# Smacking starter!



## Jonesbackr (Aug 1, 2021)

Got a LTX 1040 with the Kohler engine I bought used about 2y ago. Wouldn’t start so I went ahead and changed the battery since it was old. When I turn the key the battery light comes on, but nothing else happens. After doing some checking, the positive wire to the starter was so hot it was melting insulation and smoke was coming out. Disconnected everything and am wondering where I start. New starter or could there be a short somewhere that causes this?


----------



## FredM (Nov 18, 2015)

Welcome to the forum Jonesbackr

First thing to do is see if the starter will turn by hand, remove the starter and try and turn the armature using the bendix drive, if the armature can be turned, then check if you can turn the engine over, there could be a seized starter or engine that would cause your problem, -- or even an internal short in the starter motor.


----------



## Bob Driver (Nov 1, 2017)

Those Kohler Courage single-cylinder engines are notorious for "eating" starters. I've probably changed 8-10 this season alone. They really don't have enough torque to do the job. Compare the way a 19Hp Command Pro Starter mounts to a 19Hp Courage starter and tell me which one they figure has more torque....

*Command Pro Starte*r









* Courage Starter*


----------



## SidecarFlip (Mar 25, 2021)

Wimpy, wimpy... Is there a retrofit Bob?


----------



## Bob Driver (Nov 1, 2017)

SidecarFlip said:


> Wimpy, wimpy... Is there a retrofit Bob?


Not that I know..... Kohler Courage runs twin cams, so there is just more mass to turn when it starts and then the knuckleheads put that puny starter on them.

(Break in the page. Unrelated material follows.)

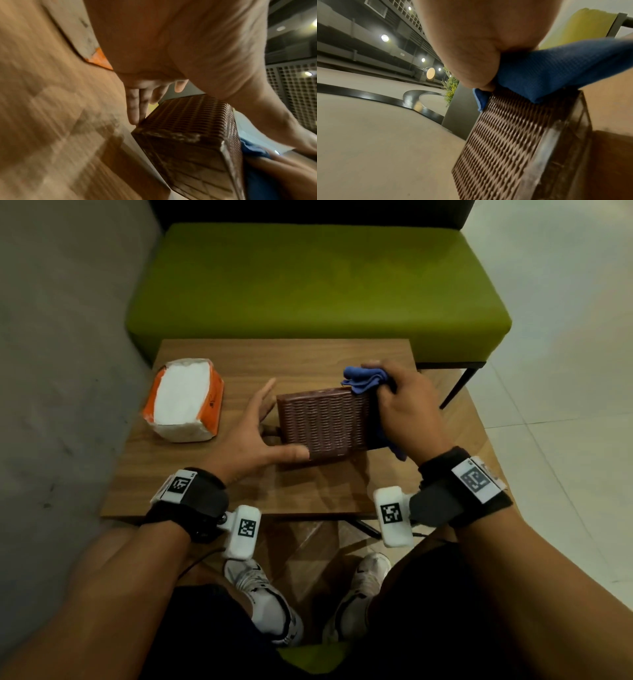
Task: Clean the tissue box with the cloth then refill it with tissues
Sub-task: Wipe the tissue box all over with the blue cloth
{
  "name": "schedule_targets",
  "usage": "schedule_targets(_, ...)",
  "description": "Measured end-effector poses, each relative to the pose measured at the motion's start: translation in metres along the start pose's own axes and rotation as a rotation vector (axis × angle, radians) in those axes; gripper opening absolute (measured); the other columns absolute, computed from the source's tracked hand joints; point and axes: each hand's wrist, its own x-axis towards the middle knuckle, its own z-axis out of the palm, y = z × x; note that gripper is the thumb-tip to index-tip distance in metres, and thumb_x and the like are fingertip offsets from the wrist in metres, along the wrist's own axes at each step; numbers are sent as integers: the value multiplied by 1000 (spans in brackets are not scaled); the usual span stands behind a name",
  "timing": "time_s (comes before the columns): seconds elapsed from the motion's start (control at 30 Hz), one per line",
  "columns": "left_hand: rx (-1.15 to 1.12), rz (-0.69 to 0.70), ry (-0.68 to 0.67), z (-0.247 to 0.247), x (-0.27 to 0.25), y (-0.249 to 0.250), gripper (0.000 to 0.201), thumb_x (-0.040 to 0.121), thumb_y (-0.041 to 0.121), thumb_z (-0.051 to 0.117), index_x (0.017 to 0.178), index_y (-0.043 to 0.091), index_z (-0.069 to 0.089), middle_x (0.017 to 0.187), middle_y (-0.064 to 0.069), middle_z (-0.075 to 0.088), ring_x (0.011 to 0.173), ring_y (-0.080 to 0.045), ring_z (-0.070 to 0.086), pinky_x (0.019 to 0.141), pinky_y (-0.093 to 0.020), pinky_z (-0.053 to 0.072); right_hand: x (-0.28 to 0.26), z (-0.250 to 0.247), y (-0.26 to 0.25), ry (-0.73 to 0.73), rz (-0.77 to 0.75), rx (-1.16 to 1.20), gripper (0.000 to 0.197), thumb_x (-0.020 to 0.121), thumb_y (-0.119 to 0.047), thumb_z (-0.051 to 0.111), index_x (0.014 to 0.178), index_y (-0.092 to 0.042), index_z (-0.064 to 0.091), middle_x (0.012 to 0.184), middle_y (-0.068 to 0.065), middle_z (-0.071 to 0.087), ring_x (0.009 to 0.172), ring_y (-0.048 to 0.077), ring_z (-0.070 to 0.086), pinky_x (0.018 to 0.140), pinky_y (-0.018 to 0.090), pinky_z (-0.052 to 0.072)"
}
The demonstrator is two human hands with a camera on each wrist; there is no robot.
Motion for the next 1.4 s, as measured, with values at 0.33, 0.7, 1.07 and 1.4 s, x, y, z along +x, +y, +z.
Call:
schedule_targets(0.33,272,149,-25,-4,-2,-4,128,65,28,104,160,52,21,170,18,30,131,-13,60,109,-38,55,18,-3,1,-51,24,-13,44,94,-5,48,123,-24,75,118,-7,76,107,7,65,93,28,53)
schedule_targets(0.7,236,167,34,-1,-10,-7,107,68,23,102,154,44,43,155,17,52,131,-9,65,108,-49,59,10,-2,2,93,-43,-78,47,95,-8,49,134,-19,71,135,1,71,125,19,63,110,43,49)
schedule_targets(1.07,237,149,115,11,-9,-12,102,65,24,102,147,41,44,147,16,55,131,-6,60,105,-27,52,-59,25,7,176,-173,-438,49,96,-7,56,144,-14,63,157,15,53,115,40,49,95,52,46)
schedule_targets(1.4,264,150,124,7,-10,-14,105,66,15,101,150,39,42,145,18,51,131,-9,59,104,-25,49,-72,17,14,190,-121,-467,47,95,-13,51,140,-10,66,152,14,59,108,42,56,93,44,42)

Just for added fun, they made the Command Pro so it side mounts into the block, with that PITA Courage starter, you have to pull the blower housing to change it.

Courage engines have solid lifters and really long push rods. The valves need adjusted every 200 hours. Kohler had a problem with the spring breaking on the compression release arm. When you go to adjust the valves, it's critical to roll the engine past TDC and watch the exhaust rocker to make sure the compression release is working. 

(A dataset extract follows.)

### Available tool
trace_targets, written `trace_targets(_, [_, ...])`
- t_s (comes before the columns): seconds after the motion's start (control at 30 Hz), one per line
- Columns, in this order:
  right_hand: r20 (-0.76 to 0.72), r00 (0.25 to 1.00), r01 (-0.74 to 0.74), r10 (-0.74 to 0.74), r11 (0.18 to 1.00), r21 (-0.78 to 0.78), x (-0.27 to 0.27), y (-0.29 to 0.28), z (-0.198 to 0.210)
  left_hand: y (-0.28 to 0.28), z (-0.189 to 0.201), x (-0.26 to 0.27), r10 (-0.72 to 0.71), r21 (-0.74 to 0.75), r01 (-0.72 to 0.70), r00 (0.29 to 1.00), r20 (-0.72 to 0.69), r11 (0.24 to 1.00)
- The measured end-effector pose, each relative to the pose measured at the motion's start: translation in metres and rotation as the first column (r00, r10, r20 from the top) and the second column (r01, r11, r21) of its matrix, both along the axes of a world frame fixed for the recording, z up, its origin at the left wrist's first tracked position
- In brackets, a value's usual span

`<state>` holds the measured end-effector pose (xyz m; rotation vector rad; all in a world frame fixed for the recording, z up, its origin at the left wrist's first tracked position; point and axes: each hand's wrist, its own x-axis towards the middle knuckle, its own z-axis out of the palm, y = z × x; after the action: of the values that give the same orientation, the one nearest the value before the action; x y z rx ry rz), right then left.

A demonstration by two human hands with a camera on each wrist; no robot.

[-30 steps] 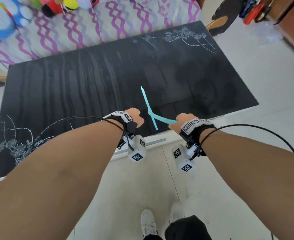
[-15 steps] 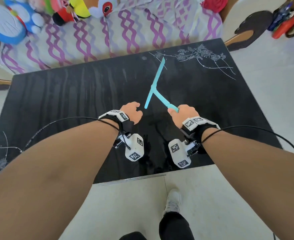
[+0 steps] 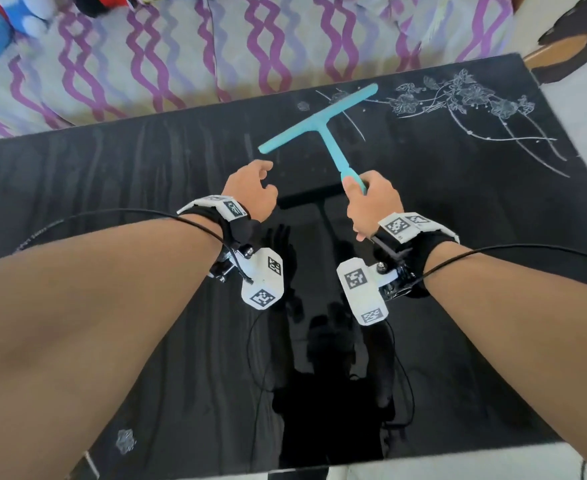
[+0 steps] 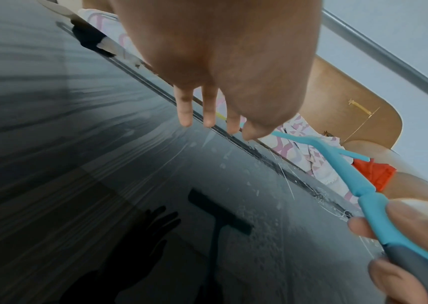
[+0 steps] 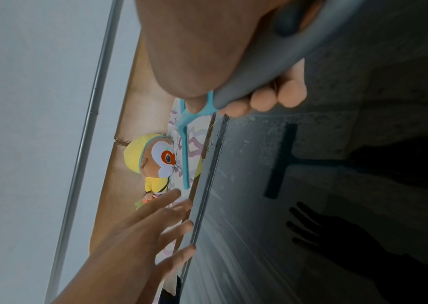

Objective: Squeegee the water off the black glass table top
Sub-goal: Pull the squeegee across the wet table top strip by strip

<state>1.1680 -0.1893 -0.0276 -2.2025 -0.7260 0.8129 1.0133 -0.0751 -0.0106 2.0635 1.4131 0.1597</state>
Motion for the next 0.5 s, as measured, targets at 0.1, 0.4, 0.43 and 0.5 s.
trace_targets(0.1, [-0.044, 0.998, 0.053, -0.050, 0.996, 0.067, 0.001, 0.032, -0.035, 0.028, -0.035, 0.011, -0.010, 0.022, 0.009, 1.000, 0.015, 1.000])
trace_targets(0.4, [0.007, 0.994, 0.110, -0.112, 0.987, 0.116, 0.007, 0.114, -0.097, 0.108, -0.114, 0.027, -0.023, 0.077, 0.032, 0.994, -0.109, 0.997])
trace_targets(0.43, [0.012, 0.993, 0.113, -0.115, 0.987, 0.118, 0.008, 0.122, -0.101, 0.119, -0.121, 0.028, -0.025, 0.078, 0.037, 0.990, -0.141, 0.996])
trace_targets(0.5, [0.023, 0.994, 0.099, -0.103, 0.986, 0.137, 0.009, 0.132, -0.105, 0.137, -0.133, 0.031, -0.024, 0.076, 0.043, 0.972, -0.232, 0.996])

Gotta love their "Bucket Engine", it's sure made Service Dealers a lot of money


----------



## SidecarFlip (Mar 25, 2021)

Bob...

I take it that applies to the V twins too? Having issues with my wife's V Twin. It don't like to start. I put a bigger battery in it (more CCA) and it won't turn over unless I bump the starter a few times to jog the motor and then it will turn over and start. Acts like the battery is weak but it's not. Once I jog the starter a few times it rolls right over and fires up.


----------



## Bob Driver (Nov 1, 2017)

SidecarFlip said:


> Bob...
> 
> I take it that applies to the V twins too? Having issues with my wife's V Twin. It don't like to start. I put a bigger battery in it (more CCA) and it won't turn over unless I bump the starter a few times to jog the motor and then it will turn over and start. Acts like the battery is weak but it's not. Once I jog the starter a few times it rolls right over and fires up.


Kohler Courage singles are "Bucket" engines. No pan, everything comes out of/drops in the forged case like it's a "Bucket". Kohler V-twins are not, they run the traditional removable pan. Kohler Courage Singles are twin cams, Kohler Courage V-twins are not. Kohler Courage singles have removable cam gears, Kohler Courage V-twins the gear is machined into the single 4-lobe camshaft.

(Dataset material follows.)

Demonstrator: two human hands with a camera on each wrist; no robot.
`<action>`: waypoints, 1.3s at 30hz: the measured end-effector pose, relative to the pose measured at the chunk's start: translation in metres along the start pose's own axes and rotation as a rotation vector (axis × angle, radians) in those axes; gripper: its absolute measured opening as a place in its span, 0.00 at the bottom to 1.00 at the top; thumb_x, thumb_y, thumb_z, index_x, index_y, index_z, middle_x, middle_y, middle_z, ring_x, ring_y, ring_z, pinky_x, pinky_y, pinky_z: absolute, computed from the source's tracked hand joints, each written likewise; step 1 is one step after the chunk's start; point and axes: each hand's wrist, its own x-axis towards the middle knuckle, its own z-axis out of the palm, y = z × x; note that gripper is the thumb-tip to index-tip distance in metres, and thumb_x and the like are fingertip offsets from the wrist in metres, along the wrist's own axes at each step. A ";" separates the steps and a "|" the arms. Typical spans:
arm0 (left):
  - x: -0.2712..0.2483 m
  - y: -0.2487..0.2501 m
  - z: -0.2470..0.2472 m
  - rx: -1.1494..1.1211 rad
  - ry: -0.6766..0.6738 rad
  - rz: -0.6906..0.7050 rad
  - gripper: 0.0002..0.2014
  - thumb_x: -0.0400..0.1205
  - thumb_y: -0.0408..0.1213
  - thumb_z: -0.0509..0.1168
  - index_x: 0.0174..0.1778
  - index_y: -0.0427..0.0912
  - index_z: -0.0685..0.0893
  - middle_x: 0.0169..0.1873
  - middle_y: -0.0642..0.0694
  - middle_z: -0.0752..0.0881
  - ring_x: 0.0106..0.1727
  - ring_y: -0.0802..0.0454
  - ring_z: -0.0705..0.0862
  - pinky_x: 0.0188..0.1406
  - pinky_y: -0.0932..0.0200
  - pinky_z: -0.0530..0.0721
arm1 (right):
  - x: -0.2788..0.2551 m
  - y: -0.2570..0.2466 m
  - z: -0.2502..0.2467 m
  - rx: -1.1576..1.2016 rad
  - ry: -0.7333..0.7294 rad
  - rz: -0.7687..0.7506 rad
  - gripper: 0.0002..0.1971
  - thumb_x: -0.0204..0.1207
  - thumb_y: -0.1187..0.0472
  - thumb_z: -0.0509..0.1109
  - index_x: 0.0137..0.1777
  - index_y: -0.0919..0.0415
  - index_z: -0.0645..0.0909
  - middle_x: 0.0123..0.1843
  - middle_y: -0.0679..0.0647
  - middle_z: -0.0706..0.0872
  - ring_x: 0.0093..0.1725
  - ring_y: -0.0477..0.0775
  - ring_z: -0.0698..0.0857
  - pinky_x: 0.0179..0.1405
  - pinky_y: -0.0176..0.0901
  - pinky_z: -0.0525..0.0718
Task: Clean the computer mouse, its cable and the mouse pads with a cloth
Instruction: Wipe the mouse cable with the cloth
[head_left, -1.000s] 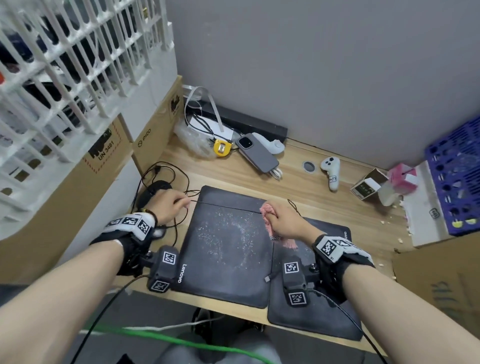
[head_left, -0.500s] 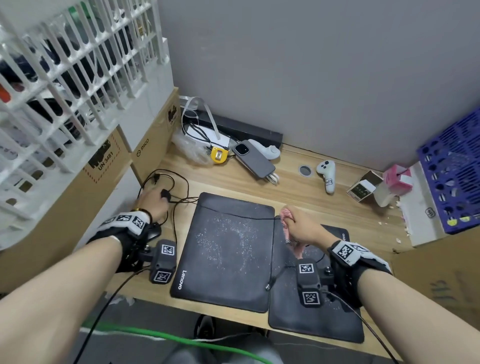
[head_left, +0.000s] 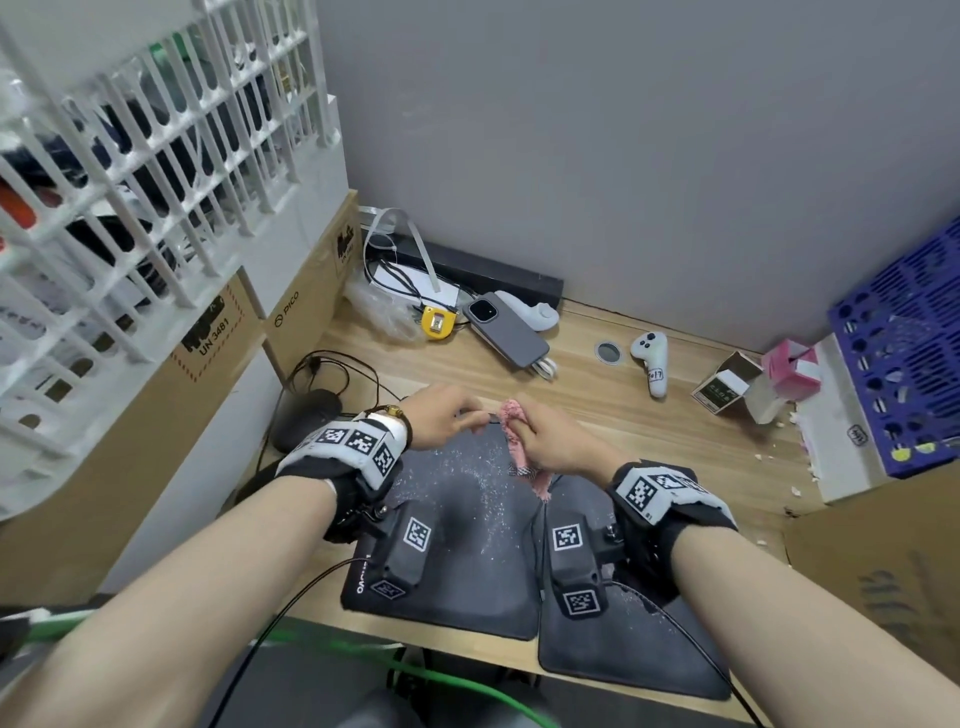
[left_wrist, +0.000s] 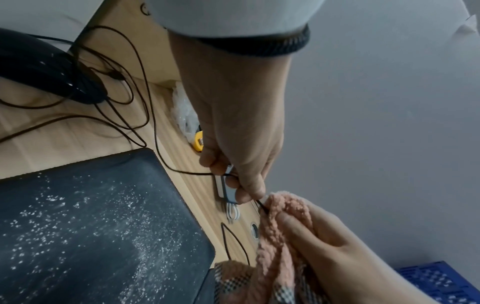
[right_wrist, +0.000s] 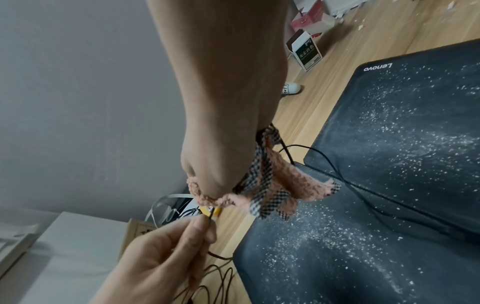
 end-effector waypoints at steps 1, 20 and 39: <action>-0.001 -0.002 -0.001 0.026 0.011 0.005 0.14 0.86 0.47 0.59 0.35 0.52 0.81 0.32 0.51 0.82 0.34 0.50 0.79 0.38 0.56 0.73 | -0.001 0.001 0.001 -0.008 -0.010 -0.001 0.07 0.86 0.61 0.55 0.46 0.57 0.71 0.39 0.53 0.79 0.40 0.58 0.79 0.41 0.49 0.74; -0.065 -0.091 -0.038 0.114 0.286 -0.454 0.16 0.86 0.41 0.59 0.38 0.41 0.88 0.42 0.44 0.88 0.47 0.43 0.85 0.44 0.57 0.77 | -0.018 0.034 -0.029 -0.194 0.044 0.141 0.13 0.84 0.66 0.55 0.37 0.55 0.68 0.38 0.56 0.81 0.41 0.61 0.81 0.35 0.45 0.76; -0.011 0.011 -0.039 -0.270 -0.103 -0.031 0.19 0.89 0.48 0.51 0.73 0.48 0.74 0.55 0.53 0.86 0.24 0.62 0.76 0.26 0.68 0.77 | 0.000 -0.014 -0.030 -0.056 0.164 0.028 0.09 0.85 0.66 0.53 0.57 0.68 0.73 0.47 0.58 0.80 0.45 0.57 0.77 0.40 0.47 0.69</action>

Both engines are critical to run the valves at 200 hours, or the cranking speed drops off dramatically because the compression release isn't opening enough. Compression release lift is .003, normal valve clearance is .005..... Not much margin for the valve clearance to get out of whack and have the compression release actually work correctly.

Kohler Courage V-twins run the side bolting starters like the Command Pros, but the don't have the built in starter solenoid. That's where people get the terms "starter solenoid" and "starter relay" confused when it comes to lawn mower engines. They tell you at Kohler Service School..... A "solenoid" is actually on the starter, a "relay" is a remote mounted mag switch.

I've seen guys actually put a Command Pro starter on a Courage V-twin, they have much higher torque, but you have to pay attention to the pinion gear tooth count.


----------



## SidecarFlip (Mar 25, 2021)

Bob:

What is the cold clearance on the V-twin? 0.005 exhaust and intake? I suspect the decompression release isn't opening the valve enough? My Kawasaki on the M50 tank is easy to set. I followed you missive on the carb mod and no more oil puff on startup, thanks for that.


----------



## Bob Driver (Nov 1, 2017)

SidecarFlip said:


> Bob:
> 
> What is the cold clearance on the V-twin? 0.005 exhaust and intake? I suspect the decompression release isn't opening the valve enough? My Kawasaki on the M50 tank is easy to set. I followed you missive on the carb mod and no more oil puff on startup, thanks for that.


.004/.006 on both.... cold


----------



## SidecarFlip (Mar 25, 2021)

Thanks Bob as usual.


----------